FOR IMMEDIATE RELEASE
CONTACT:
Verne Moberg
E-mail: vam1@columbia.edu
Telephone: 212-854-4015
 
 
COMING IN SPRING 2009 TO DEUTSCHES HAUS,
420 West 116th Street, New York City

SONGS BY SWEDEN’S TOP TROUBADOUR AND
A CANDID VIEW OF STRINDBERG’S 3rd MARRIAGE
SLATED FOR COLUMBIA UNIVERSITY THIS SPRING
 
An exhilarating evening of early music by Carl Michael Bellman, sung and played by gifted musicians, and a new play about August Strindberg’s turbulent third marriage — seen from the point of view of his wife — will be presented this spring by the Swedish Program of Columbia University.

Both events will be presented at Deutsches Haus, at 420 West 116th Street, between Amsterdam Avenue and Morningside Drive in New York City. The public is invited, and admission is free.

 
Bellman’s Music in February

 
On the first evening, a concert of exuberant 18th-century songs by Sweden's beloved troubadour Carl Michael Bellman (1740-1795), will be performed by Swedish bass and counter tenor Staffan Liljas and American soprano Brett Umlauf. They will be accompanied on the lute by Daniel Swenberg, on baroque violin by Chern Hwei, and on piano by Amber Youell-Fingleton. The songs, which are familiar to many Swedes, will be sung in Swedish, with translations available to the audience.

The program will begin at 7 p.m., on Wednesday, February 25. It is sponsored by the Columbia Swedish Program with the assistance of the Swedish Institute in Stockholm, the Swedish Consulate of New York, and Columbia's European Institute.

Staffan Liljas, who primarily performs early music, lived for a decade in New York, where he performed as a soloist as well as in a number of ensembles, including New York Ensemble for Early Music, Vox Vocal Ensemble, Trio Eos, and Prometheus. Recently he returned to Sweden, where he performs regularly in concerts and oratorios.

Brett Umlauf is a regular oratorio soloist who also sings with the NYC-based ensemble Musique de la Reine and holds the position of soloist at 10th Church of Christ, Scientist. She is an original member of the female trio Charites, specializing in performing baroque music and poetry with period gesture.
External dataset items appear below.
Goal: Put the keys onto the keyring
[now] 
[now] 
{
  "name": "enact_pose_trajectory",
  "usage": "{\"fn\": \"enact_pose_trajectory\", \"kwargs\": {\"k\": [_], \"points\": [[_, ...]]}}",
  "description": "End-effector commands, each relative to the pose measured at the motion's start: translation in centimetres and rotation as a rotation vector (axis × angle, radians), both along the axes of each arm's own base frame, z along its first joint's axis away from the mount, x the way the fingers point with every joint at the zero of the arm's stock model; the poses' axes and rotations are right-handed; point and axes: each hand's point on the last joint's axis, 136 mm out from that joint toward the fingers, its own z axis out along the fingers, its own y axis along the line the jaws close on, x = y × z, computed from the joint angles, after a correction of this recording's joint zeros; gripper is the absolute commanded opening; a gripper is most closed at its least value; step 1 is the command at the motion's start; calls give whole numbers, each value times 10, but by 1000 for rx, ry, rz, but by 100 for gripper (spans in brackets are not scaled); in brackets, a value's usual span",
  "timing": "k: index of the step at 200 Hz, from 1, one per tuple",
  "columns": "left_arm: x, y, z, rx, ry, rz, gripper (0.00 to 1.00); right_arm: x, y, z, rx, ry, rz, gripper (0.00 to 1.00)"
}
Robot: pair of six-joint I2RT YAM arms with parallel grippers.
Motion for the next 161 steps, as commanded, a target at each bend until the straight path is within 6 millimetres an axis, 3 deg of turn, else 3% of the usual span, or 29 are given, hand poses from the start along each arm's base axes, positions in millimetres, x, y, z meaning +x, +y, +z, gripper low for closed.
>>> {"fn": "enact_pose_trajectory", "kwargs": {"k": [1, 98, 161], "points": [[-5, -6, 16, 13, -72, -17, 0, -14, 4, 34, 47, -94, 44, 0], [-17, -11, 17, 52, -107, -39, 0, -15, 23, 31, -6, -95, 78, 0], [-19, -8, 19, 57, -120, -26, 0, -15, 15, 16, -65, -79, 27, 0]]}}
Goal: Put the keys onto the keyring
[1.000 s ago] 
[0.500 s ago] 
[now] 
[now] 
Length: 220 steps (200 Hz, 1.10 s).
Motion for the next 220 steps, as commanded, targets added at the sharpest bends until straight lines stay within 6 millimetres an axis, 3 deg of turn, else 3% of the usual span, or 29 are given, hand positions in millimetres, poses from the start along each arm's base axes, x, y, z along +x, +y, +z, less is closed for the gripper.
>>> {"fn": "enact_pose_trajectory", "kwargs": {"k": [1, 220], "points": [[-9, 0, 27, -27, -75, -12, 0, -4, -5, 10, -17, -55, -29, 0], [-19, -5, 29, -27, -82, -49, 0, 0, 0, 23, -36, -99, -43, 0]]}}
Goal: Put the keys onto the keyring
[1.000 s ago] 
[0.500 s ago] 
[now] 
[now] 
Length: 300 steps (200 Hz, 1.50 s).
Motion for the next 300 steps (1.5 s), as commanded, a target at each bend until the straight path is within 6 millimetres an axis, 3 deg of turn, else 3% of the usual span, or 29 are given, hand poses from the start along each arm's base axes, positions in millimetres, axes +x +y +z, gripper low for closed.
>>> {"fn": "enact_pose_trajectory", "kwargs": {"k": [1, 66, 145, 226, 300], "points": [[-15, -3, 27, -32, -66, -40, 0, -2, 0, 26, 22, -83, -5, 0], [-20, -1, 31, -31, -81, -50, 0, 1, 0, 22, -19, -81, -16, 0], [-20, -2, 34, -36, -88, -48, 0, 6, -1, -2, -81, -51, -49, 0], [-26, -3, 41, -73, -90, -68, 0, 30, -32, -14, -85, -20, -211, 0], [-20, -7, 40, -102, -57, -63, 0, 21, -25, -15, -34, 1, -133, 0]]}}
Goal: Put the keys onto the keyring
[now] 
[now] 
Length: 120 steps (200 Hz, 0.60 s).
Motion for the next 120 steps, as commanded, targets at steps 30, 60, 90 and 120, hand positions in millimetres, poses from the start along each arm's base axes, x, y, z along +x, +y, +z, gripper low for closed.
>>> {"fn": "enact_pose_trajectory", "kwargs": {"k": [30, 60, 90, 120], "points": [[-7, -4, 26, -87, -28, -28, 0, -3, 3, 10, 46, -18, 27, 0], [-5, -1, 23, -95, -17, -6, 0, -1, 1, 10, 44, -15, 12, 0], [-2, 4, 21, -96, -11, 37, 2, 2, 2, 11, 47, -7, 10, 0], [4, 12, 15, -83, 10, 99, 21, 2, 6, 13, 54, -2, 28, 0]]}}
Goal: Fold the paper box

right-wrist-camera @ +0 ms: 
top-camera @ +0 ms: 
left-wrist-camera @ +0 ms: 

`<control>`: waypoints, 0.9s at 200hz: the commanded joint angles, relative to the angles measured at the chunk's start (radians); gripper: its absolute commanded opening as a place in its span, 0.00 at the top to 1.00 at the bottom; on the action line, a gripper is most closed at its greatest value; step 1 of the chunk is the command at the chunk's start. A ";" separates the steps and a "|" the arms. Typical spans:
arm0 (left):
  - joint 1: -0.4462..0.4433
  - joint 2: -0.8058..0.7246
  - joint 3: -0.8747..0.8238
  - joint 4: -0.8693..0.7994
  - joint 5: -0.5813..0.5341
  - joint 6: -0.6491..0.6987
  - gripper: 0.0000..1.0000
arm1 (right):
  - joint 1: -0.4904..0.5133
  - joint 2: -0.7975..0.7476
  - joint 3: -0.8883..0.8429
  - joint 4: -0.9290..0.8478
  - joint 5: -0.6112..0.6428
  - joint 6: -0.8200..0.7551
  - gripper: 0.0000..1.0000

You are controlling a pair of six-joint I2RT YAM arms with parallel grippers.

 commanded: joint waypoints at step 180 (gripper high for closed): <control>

Daniel Swenberg is a lutenist who works regularly with many ensembles in North America and Europe. Recently he accompanied Renée Fleming at the MET, Carnegie Hall, and on Live from Lincoln Center, with the Mostly Mozart Festival.

 
Strindberg's Third Marriage in April

 
August Strindberg (1849-1912) was notorious for his harsh criticism of professional women, yet he married two actresses and a journalist. Harriet Bosse, his third wife, was a Norwegian actress who appeared in a number of his plays, and her several years with the playwright were no less tempestuous than his earlier relationships but may be less familiar to American readers. This story of the marriage is told from the point of view of Ms. Bosse in this new play by Stockholm author Helena Sigander. Entitled After the Last Curtain: Candid Reflections of Strindberg's Third Wife, the drama opens as Harriet Bosse, while awaiting her turn at St. Peter’s Gate, looks back on her life with Sweden's acclaimed playwright. In Sweden the two-character play (featuring Mr. and Mrs. Strindberg) is being presented this Spring as "lunch theater" in Gothenburg and Stockholm.

The play was translated into English by Verne Moberg and will be directed at Deutsches Haus by Robert Greer.

In addition to her dramatist’s role, Sigander is known as a prolific mystery writer who conducts a mystery writers' school on the Internet. The main theme of several of her crime novels is how to maintain democracy and human rights in the fight against terrorism. A number of her main characters are female detectives or police commissioners, and her interest in women's rights is reflected in her fiction.

Sigander often gives talks at schools and libraries, and from 2001 to 2008 she directed a program called "Stockholm Reads," which encouraged all Stockholmers to read the same novel that year (e.g., Doctor Glas by Hjalmar Söderberg).

She also directs plays for the theater and in 2008 became the cofounder of a radio theater project, on local radio for the Stockholm suburb of Lidingö. Sigander has academic degrees in drama and literature.